A memorial to the victims of the siege was opened the right of the main cemetery entrance on 27 January 1965, the 21st anniversary of the lifting of the siege. A four-span portico sits on a high base, with five monumental sculptures depicting the defenders and workers of Leningrad. In front of the portico is a granite cube with an eternal flame and a platform paved with black labradorite. It stands on the site of sixteen mass graves from the time of the siege. The Piskaryovskoye Memorial Cemetery is the usual place for the main commemorations of the siege, with the Seraphimovskoe Cemetery often commemorating other military events, including Victory Day on 9 May, the anniversary of the withdrawal from Afghanistan (15 February), the deaths of troops from the 76th Guards Air Assault Division in the Battle for Height 776 during the Second Chechen War (1 March), the Day of the Airborne Forces (2 August) and the foundation of the OMON (4 October).

The cemetery contains many monuments dedicated to naval officers and professors of the Naval Academy. The few surviving graves from the pre-war period are located along one of the alleys, and include nuns and novices of the St. John Convent on the Karpovka River. Another section holds a number of graves of physicians and employees of the 1st Leningrad Medical Institute. There are also a number of communal war graves of soldiers of the Second World War, marked by white obelisks. A number of Heroes of the Soviet Union are also interred in the cemetery, among whom; Boris Alekseyev, Nikolai Archakov, Ivan Afanasyev, Anton Gurin, Pavel Pavlov, Ivan Yumashev, and Fyodor Simakov.
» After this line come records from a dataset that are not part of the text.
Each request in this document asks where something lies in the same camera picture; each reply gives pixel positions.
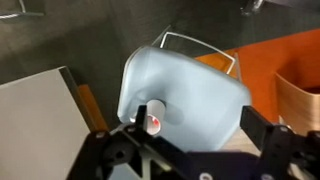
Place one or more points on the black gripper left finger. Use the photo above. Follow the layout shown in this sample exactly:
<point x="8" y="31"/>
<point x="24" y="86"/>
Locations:
<point x="141" y="118"/>

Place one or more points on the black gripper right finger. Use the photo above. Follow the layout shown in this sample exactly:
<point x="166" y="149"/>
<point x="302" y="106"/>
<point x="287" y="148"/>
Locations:
<point x="256" y="127"/>

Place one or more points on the white cup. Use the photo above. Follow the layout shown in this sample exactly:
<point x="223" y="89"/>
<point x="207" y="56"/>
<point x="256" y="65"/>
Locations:
<point x="155" y="112"/>

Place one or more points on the curved wooden stool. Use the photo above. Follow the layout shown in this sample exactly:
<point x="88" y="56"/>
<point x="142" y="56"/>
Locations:
<point x="297" y="108"/>

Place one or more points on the light blue chair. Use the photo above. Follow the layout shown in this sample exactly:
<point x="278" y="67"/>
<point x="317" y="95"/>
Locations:
<point x="203" y="103"/>

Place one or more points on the orange floor mat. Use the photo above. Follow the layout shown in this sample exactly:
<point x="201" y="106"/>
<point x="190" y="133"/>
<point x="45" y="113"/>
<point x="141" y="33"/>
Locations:
<point x="296" y="57"/>

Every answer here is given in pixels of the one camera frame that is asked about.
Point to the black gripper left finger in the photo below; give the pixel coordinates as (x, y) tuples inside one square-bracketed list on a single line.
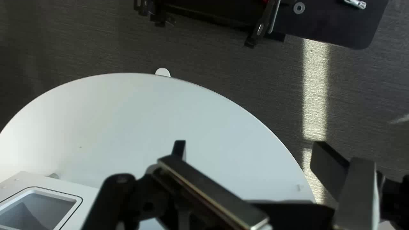
[(198, 196)]

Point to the white toy kitchen set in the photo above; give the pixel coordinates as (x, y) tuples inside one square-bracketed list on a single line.
[(36, 202)]

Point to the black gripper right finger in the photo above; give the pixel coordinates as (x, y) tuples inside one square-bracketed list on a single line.
[(353, 182)]

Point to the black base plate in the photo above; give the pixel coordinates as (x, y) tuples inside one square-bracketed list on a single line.
[(350, 23)]

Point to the round white table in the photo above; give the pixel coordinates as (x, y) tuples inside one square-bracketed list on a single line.
[(89, 129)]

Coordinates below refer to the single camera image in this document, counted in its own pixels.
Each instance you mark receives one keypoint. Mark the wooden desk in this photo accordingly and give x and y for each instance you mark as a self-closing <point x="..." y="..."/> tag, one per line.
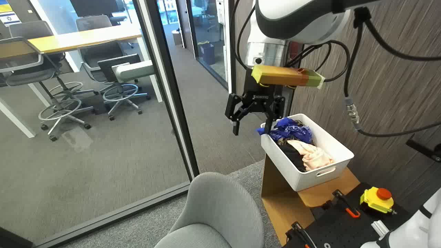
<point x="75" y="40"/>

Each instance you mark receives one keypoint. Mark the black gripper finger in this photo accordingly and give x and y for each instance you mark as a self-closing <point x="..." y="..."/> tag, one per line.
<point x="272" y="113"/>
<point x="235" y="116"/>

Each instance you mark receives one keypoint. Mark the black clothing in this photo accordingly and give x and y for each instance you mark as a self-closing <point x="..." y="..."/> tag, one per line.
<point x="295" y="157"/>

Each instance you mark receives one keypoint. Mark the black orange clamp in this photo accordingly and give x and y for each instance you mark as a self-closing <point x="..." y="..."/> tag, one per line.
<point x="353" y="212"/>

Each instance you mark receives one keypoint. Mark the white plastic box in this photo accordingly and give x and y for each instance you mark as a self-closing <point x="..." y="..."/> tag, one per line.
<point x="304" y="179"/>

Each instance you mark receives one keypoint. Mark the yellow emergency stop button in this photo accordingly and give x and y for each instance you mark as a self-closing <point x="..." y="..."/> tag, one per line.
<point x="378" y="198"/>

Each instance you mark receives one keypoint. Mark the grey office chair left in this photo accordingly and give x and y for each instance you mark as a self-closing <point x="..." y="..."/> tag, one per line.
<point x="23" y="62"/>

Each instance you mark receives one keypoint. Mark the black glass door frame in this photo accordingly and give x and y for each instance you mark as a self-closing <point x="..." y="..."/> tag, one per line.
<point x="158" y="46"/>

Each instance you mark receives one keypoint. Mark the grey office chair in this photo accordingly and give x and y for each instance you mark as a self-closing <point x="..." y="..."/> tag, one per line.
<point x="107" y="62"/>
<point x="23" y="62"/>

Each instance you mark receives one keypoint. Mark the grey office chair right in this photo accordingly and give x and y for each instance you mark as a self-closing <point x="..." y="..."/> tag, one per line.
<point x="107" y="62"/>

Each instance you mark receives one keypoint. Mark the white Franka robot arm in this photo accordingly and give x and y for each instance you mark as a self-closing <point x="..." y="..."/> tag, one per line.
<point x="273" y="25"/>

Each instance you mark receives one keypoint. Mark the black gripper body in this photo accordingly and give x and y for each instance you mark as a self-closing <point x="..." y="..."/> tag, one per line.
<point x="255" y="102"/>

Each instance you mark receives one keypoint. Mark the peach clothing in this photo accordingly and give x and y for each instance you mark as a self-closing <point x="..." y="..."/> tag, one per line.
<point x="313" y="157"/>

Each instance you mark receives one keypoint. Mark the blue bandana cloth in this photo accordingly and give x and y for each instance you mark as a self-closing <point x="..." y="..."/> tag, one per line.
<point x="289" y="128"/>

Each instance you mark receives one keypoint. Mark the grey armchair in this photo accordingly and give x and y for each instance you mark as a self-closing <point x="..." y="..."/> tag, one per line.
<point x="218" y="214"/>

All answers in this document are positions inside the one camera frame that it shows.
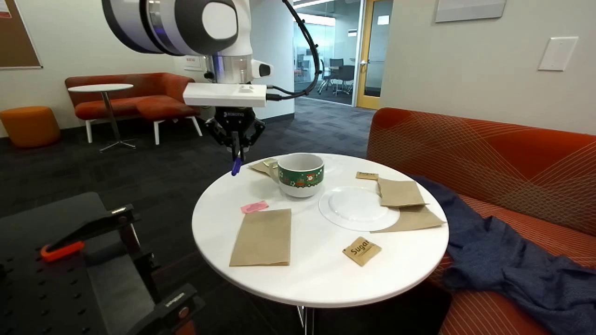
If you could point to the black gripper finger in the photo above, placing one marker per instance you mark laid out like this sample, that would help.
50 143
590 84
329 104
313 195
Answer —
251 134
218 132

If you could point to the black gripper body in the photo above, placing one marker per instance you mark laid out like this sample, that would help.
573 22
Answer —
234 119

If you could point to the blue and white marker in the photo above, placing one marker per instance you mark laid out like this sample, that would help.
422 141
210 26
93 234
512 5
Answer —
236 160

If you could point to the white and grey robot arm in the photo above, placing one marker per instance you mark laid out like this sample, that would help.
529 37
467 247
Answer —
216 28

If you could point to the brown napkin beside mug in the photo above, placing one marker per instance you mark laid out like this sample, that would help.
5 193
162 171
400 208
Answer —
266 166

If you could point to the white mug with green band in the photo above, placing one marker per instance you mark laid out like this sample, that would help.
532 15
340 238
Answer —
298 173

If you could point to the pink sweetener packet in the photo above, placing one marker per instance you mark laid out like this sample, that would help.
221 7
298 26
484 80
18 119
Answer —
253 206

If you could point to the orange bench sofa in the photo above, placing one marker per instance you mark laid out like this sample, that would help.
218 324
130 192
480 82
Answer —
150 95

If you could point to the large brown paper napkin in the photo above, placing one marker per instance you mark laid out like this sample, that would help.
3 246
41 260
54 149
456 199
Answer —
262 238

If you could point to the yellow sweetener packet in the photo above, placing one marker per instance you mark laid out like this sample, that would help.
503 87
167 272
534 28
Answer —
363 175

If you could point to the small round white table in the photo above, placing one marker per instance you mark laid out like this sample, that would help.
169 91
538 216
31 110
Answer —
104 89

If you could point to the small folded brown napkin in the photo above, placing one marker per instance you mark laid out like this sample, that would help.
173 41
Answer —
398 193

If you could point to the brown sugar packet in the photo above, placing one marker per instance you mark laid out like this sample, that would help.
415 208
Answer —
361 249

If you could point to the brown napkin under lid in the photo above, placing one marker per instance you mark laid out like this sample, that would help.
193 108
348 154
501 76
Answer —
413 218

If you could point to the orange round ottoman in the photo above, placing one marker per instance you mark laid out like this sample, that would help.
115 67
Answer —
29 126

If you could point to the brown cork board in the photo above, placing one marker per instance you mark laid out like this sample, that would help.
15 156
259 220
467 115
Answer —
15 45

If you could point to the blue cloth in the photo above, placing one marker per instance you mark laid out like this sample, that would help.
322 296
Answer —
486 253

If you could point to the orange patterned sofa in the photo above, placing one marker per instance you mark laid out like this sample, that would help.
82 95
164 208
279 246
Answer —
542 182

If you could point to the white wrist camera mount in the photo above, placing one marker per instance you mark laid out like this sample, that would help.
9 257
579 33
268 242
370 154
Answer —
236 95

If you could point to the white wall panel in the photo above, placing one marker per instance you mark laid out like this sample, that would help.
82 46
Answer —
557 52

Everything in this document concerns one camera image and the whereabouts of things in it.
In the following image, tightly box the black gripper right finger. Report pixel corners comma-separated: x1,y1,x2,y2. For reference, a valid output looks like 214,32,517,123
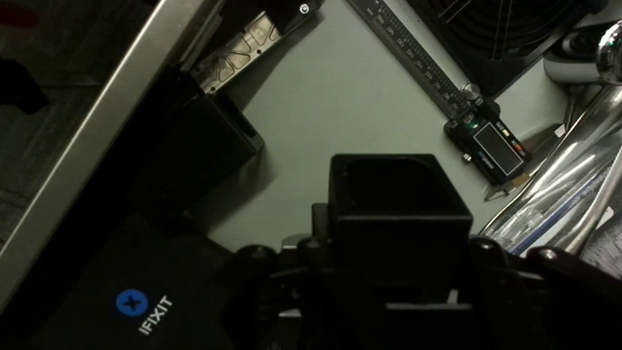
465,240,622,350

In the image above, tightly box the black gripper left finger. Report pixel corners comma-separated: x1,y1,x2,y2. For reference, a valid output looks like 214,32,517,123
220,238,338,350

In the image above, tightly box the black rectangular plastic holder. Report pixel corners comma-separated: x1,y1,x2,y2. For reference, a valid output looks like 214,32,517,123
328,154,472,302

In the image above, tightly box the black box in drawer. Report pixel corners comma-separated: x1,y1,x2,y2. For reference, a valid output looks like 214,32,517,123
128,71,264,224

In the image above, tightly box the black iFixit toolkit case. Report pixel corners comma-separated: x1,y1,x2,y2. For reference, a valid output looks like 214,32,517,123
33,216,233,350

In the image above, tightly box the digital caliper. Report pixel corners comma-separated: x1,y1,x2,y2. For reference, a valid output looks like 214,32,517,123
346,0,531,199

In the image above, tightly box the shiny metal knob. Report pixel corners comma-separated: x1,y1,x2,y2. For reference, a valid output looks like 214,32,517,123
544,22,622,86

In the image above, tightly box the black fan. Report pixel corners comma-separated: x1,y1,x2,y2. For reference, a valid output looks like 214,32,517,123
406,0,610,98

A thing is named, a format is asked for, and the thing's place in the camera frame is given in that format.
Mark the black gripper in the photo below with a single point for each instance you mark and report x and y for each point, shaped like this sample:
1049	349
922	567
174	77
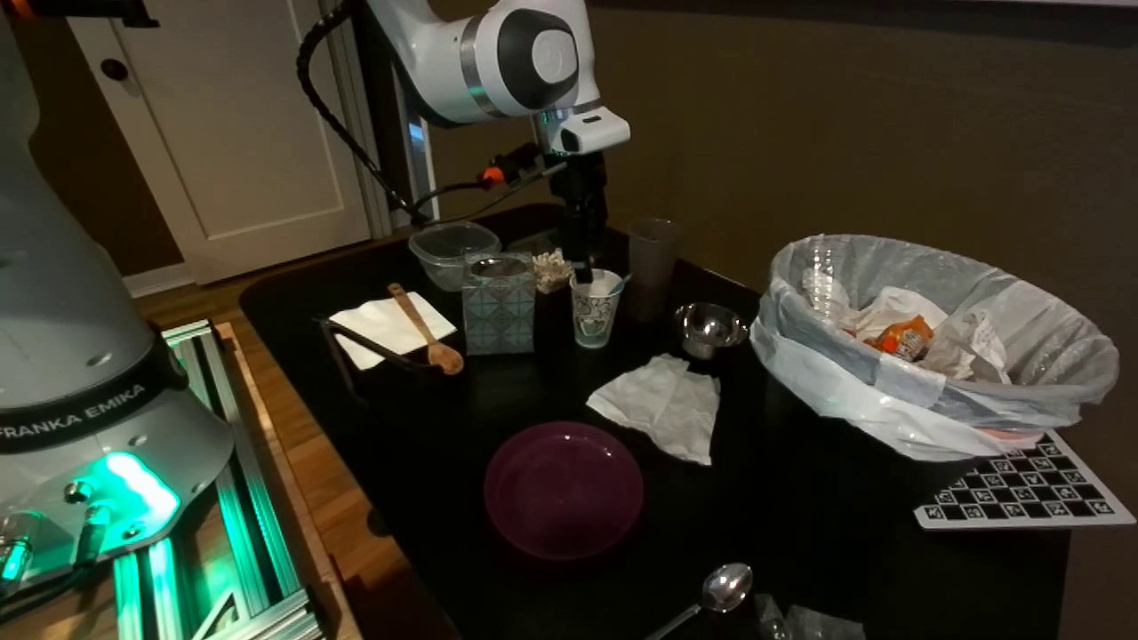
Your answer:
582	187

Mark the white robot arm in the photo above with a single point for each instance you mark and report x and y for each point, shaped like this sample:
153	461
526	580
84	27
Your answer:
512	56

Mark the dark tall cup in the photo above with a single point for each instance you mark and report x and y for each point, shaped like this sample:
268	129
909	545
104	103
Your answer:
653	257

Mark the white paper cup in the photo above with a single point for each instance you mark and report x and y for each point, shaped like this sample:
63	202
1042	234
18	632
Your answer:
595	302

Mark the clear container with oats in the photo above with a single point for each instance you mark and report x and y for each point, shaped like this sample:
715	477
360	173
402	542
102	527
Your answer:
547	272

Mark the clear empty plastic container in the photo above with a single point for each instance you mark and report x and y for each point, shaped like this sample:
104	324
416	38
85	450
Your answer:
443	248

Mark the patterned tissue box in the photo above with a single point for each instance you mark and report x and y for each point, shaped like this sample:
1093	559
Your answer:
498	302

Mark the small metal bowl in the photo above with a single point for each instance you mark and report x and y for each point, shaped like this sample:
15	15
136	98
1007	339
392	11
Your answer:
704	327

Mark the wooden spoon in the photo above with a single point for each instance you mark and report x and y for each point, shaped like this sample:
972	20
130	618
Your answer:
443	356

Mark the crumpled white tissue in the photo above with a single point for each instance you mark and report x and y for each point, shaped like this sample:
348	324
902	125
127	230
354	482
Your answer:
667	404

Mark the white paper napkin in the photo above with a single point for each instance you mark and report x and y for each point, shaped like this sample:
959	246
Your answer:
385	324

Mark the black pen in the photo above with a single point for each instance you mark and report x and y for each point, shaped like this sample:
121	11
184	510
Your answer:
360	339

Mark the maroon plastic plate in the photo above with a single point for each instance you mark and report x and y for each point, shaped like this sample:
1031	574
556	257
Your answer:
562	493

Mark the white door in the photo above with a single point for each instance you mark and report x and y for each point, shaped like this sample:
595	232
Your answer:
236	156

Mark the trash bin with white bag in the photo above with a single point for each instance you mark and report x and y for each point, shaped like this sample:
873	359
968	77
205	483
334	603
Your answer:
934	353

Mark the metal spoon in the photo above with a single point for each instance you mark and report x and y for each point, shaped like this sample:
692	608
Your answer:
722	592

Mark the clear snack wrapper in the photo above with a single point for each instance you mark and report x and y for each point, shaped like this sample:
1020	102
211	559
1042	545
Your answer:
802	624

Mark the checkerboard calibration sheet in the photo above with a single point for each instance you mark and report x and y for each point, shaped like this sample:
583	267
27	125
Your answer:
1042	487

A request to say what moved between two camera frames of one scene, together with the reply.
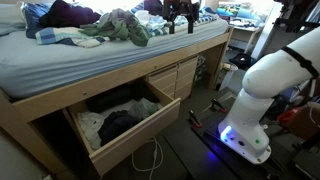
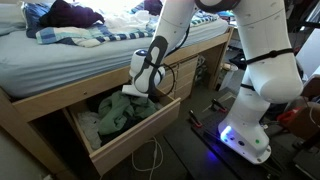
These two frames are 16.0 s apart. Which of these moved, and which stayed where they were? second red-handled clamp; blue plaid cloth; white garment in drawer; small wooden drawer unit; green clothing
Moved: green clothing
Stayed: second red-handled clamp; blue plaid cloth; white garment in drawer; small wooden drawer unit
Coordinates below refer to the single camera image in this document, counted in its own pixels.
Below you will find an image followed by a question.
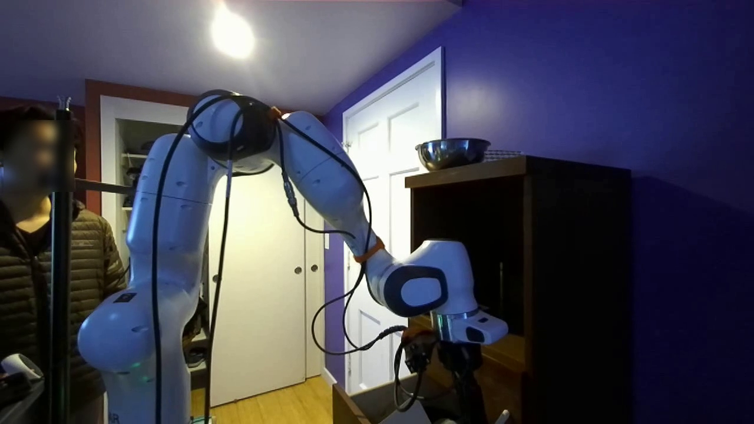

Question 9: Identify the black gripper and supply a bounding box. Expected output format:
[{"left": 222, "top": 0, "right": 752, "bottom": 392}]
[{"left": 438, "top": 341, "right": 485, "bottom": 424}]

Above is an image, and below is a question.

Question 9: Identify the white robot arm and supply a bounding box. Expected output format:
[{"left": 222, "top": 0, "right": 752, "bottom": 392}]
[{"left": 78, "top": 88, "right": 508, "bottom": 424}]

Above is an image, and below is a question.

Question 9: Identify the open wooden drawer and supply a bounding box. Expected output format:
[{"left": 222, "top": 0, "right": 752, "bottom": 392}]
[{"left": 331, "top": 376, "right": 460, "bottom": 424}]

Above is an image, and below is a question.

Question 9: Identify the dark wooden cabinet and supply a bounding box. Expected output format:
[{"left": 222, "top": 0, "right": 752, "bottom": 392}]
[{"left": 404, "top": 156, "right": 632, "bottom": 424}]

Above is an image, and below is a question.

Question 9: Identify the white closet door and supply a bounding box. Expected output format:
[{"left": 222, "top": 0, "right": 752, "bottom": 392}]
[{"left": 206, "top": 166, "right": 322, "bottom": 404}]

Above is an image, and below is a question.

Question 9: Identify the metal bowl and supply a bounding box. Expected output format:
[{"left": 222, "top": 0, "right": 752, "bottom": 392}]
[{"left": 415, "top": 136, "right": 487, "bottom": 169}]

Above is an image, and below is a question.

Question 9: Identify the white panel door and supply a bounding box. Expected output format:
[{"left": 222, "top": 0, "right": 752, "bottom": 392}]
[{"left": 341, "top": 46, "right": 442, "bottom": 392}]

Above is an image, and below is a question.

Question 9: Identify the ceiling light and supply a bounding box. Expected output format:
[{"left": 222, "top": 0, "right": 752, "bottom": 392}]
[{"left": 209, "top": 0, "right": 253, "bottom": 61}]

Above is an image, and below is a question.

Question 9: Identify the person in dark jacket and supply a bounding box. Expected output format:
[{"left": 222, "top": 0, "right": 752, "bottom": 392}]
[{"left": 0, "top": 106, "right": 125, "bottom": 364}]

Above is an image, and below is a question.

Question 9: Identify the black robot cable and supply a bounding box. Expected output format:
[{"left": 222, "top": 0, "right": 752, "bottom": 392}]
[{"left": 147, "top": 88, "right": 430, "bottom": 424}]

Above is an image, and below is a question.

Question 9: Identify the black camera stand pole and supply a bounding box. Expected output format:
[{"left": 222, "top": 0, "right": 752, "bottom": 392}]
[{"left": 47, "top": 98, "right": 106, "bottom": 424}]

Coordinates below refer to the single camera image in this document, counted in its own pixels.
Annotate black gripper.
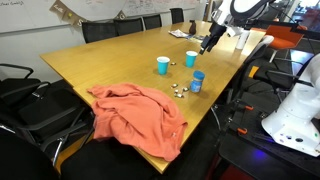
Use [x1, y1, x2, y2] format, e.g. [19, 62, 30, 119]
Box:
[199, 22, 226, 55]

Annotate blue plastic cup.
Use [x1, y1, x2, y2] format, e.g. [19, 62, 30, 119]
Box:
[186, 51, 198, 68]
[157, 56, 170, 75]

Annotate black armrest office chair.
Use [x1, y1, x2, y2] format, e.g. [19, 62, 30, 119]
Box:
[0, 63, 88, 164]

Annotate orange clamp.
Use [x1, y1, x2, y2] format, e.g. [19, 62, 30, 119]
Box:
[237, 128, 248, 135]
[245, 106, 254, 111]

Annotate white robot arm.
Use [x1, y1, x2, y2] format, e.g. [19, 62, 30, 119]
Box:
[199, 0, 272, 54]

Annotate orange armchair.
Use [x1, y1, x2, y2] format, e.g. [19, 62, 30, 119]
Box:
[257, 25, 303, 62]

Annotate paper banner on whiteboard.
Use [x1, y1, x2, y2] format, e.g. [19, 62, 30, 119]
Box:
[50, 0, 127, 25]

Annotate blue peanut butter jar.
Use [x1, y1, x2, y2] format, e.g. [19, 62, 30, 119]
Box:
[190, 79, 202, 93]

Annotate white cylinder container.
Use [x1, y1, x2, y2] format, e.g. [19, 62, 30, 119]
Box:
[236, 30, 250, 50]

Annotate near blue plastic cup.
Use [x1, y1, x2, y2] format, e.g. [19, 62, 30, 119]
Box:
[186, 51, 198, 68]

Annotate far blue plastic cup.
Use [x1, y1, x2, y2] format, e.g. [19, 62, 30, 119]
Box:
[157, 56, 170, 75]

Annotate magazine on table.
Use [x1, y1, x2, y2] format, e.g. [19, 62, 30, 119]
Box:
[170, 29, 189, 38]

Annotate brown bottle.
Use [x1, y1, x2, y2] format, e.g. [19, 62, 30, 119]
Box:
[189, 20, 196, 35]

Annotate orange cloth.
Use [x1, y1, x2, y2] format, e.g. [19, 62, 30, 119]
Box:
[88, 83, 187, 161]

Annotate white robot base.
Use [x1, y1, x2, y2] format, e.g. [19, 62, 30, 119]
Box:
[261, 54, 320, 157]

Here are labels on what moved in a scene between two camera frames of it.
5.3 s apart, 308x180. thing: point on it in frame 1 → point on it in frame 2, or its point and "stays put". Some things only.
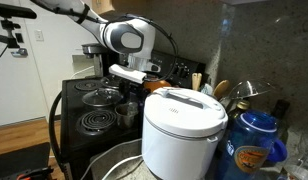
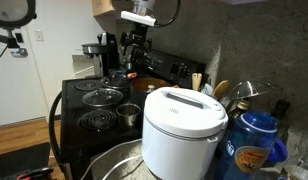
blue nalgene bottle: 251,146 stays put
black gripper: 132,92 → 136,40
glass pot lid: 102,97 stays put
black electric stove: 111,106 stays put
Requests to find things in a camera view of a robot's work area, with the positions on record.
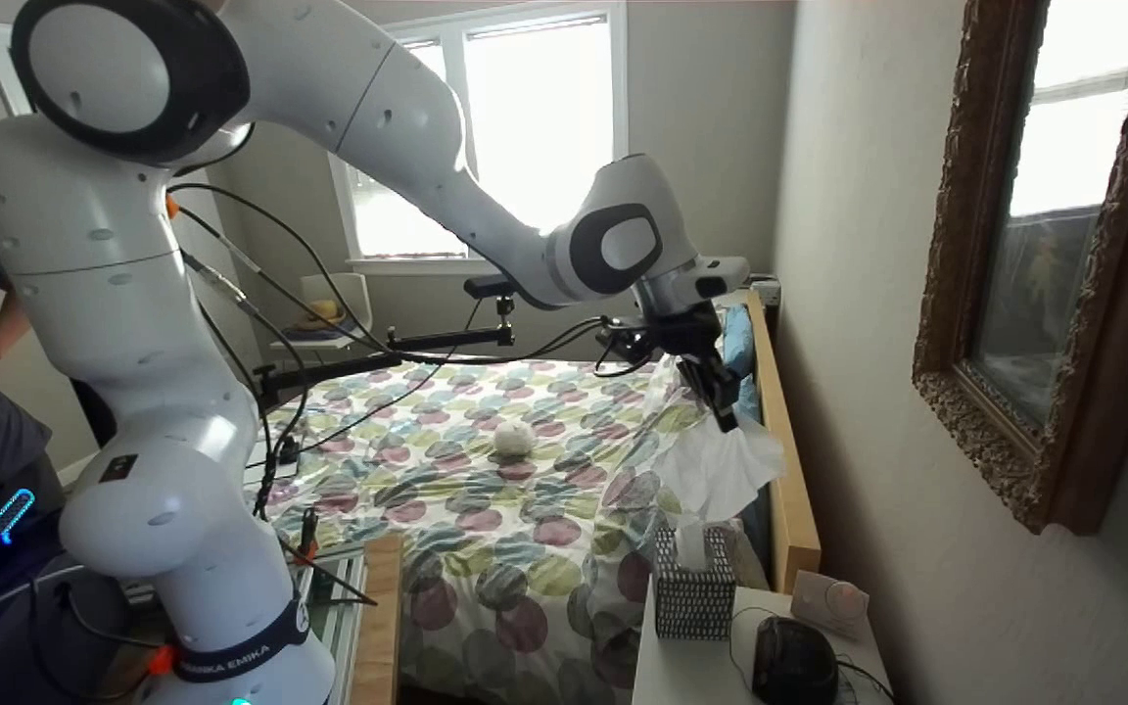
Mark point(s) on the patterned tissue box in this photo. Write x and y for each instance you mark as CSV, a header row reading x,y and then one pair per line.
x,y
696,599

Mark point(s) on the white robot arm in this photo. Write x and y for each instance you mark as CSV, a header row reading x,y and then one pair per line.
x,y
127,95

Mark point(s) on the pink salt lamp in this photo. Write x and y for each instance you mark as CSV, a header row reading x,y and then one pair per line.
x,y
834,603

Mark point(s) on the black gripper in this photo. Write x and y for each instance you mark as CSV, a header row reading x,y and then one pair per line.
x,y
691,339

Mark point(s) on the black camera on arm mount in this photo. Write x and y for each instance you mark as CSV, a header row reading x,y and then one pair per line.
x,y
307,366

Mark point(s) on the black alarm clock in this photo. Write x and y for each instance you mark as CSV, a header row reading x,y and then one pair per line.
x,y
793,663

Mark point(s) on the white bedside cabinet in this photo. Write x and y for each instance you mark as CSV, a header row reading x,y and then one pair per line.
x,y
719,669

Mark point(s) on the white paper towel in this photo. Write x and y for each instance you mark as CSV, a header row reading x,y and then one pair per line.
x,y
715,473

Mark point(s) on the small white ball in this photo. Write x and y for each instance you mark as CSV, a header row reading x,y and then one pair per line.
x,y
511,442

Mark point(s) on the white chair with yellow toy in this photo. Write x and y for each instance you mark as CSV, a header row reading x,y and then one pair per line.
x,y
334,312

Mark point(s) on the wooden bed footboard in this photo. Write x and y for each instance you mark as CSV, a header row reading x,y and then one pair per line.
x,y
377,648

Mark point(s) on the wooden bed headboard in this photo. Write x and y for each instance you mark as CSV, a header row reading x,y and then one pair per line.
x,y
796,540

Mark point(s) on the floral bed cover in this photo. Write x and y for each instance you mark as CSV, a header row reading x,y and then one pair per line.
x,y
522,580

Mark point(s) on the ornate framed mirror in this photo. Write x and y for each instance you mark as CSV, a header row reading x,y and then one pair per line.
x,y
1023,318

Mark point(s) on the blue pillow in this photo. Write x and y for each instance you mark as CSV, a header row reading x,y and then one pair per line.
x,y
738,351

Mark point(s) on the white framed window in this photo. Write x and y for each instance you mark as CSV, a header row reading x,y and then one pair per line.
x,y
541,91

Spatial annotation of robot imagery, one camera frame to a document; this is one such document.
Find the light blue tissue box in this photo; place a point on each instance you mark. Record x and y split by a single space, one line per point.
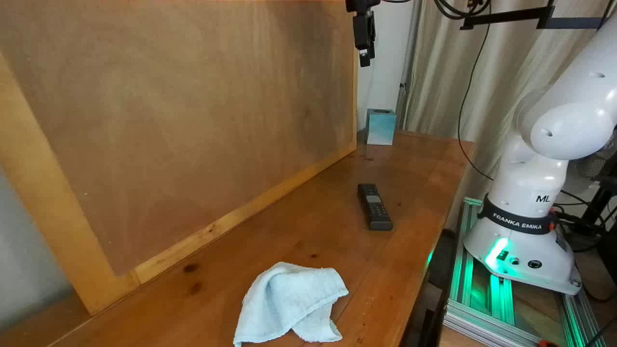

There are memorials to the dead of several tragedies, including the 1981 Pushkin Tu-104 crash, and the loss of the ships Mekhanik Tarasov in 1982, Polessk in 1993, and Kursk in 2000. There are also memorials to the mountaineers who died in an avalanche on Lenin Peak in 1990, the firefighters who died in the 1991 fire at the hotel Leningrad and the dead of the Soviet–Afghan War. On 6 July 2019 the fourteen men who died in a fire aboard the submarine Losharik were interred in the cemetery.

==Interments==

Those buried at the Serafimovskoe Cemetery include naval officers Giorgi Abashvili, Vladimir Alafuzov, Ivan Yumashev, and Mikhail Zakharov. Other military figures interred in the cemetery include Soviet Air Force Lieutenant General Dmitry Alexandrovich Medvedev, two flying aces of the Korean War, Anatoly Karelin and Mikhail Mikhin, and Major General Sergei Ivanovich Tiulpanov, who commanded the Propaganda Administration of the Soviet Military Administration in Germany.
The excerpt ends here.